— Activity —
Across the whole listing, state how many lines include "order". Add nothing to that number.

· · · ·

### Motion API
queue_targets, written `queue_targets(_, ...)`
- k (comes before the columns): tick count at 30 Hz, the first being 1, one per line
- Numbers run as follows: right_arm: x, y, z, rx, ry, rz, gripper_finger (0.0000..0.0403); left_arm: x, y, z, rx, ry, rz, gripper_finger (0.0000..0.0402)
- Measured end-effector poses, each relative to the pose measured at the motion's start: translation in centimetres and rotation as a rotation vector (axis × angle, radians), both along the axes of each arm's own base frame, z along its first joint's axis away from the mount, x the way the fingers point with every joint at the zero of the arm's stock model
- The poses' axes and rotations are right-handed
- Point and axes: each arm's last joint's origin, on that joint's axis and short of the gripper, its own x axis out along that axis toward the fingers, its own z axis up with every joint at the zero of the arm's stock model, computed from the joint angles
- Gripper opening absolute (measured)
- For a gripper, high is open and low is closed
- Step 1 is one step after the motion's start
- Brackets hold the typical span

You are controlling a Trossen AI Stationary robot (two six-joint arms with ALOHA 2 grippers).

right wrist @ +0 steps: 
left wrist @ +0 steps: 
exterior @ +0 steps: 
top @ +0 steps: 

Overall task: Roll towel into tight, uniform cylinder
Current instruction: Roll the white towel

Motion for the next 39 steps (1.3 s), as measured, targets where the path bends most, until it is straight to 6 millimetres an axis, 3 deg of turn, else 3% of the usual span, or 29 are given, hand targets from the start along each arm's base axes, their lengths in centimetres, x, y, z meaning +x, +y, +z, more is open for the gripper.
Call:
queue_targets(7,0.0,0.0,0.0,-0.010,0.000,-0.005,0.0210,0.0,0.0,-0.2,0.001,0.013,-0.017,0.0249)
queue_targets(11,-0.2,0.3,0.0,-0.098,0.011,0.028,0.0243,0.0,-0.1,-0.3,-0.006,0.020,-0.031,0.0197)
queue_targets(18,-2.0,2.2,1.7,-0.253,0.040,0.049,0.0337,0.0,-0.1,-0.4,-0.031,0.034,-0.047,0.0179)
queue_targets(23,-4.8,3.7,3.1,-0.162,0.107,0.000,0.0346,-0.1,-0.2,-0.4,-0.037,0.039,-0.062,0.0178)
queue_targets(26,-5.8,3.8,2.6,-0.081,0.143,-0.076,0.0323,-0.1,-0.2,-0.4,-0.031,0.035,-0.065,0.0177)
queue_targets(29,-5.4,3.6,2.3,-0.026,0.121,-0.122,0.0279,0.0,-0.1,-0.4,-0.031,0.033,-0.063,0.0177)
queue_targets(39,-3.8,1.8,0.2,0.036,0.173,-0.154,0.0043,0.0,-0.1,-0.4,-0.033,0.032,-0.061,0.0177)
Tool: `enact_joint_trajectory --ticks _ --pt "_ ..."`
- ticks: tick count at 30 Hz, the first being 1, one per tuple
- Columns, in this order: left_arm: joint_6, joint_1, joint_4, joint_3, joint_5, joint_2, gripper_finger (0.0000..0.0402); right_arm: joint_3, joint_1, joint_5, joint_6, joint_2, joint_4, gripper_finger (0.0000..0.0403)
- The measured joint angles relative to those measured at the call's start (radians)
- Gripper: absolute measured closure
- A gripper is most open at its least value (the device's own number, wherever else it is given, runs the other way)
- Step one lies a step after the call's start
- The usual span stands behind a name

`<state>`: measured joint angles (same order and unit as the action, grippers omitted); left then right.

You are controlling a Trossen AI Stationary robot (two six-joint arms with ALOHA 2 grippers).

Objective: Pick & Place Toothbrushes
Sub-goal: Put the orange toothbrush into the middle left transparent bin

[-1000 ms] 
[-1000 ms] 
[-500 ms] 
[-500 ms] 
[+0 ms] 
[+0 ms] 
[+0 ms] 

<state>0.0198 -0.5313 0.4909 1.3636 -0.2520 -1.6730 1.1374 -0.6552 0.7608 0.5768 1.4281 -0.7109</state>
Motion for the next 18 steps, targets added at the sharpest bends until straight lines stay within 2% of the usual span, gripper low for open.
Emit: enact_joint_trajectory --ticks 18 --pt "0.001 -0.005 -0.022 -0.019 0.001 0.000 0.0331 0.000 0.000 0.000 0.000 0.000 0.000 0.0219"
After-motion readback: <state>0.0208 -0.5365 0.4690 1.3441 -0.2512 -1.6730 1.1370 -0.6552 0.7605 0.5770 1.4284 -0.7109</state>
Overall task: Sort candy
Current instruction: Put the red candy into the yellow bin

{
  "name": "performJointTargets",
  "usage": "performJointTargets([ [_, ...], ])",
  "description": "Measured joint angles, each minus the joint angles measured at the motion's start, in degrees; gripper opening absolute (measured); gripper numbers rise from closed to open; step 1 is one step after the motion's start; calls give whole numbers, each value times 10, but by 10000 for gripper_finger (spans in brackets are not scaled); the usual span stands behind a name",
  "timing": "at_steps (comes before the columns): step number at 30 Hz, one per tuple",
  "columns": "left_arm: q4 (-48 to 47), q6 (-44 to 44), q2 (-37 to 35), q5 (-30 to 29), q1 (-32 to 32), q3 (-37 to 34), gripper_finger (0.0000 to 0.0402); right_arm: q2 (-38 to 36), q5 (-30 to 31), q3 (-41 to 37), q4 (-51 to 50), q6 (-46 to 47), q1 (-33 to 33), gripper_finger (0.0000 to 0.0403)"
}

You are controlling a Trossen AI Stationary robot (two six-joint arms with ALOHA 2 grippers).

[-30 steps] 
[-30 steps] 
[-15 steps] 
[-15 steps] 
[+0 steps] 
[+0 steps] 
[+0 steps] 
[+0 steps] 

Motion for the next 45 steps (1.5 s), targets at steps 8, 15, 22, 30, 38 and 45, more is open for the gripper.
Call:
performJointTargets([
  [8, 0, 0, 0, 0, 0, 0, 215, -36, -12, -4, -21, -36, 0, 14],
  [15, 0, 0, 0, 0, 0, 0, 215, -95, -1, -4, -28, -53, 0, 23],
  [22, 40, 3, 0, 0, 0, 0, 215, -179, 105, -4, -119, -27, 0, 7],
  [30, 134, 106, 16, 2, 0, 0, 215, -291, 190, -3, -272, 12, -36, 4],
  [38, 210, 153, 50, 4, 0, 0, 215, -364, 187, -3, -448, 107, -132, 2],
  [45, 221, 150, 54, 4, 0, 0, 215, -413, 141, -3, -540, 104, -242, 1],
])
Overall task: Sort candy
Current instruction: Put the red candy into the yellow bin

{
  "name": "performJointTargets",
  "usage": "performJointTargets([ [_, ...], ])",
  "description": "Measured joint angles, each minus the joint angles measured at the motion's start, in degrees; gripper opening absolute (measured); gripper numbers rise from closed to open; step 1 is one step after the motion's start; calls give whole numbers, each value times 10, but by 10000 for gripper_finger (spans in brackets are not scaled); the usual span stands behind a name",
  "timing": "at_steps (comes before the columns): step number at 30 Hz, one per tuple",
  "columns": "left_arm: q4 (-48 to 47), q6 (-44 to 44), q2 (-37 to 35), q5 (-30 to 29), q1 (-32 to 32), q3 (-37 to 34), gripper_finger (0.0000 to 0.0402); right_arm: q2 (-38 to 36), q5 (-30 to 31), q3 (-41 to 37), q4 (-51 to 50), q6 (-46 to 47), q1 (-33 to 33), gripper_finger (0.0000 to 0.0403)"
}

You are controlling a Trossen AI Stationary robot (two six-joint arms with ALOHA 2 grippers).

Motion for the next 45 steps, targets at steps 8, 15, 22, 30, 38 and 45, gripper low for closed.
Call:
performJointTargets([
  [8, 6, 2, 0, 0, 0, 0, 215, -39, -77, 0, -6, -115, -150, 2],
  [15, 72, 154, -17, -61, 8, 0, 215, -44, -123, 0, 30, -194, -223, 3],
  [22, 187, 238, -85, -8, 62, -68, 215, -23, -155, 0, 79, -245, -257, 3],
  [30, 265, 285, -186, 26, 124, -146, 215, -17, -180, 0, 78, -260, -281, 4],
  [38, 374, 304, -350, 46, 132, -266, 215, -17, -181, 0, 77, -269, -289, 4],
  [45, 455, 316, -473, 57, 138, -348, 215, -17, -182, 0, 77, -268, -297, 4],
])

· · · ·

— Written response —
2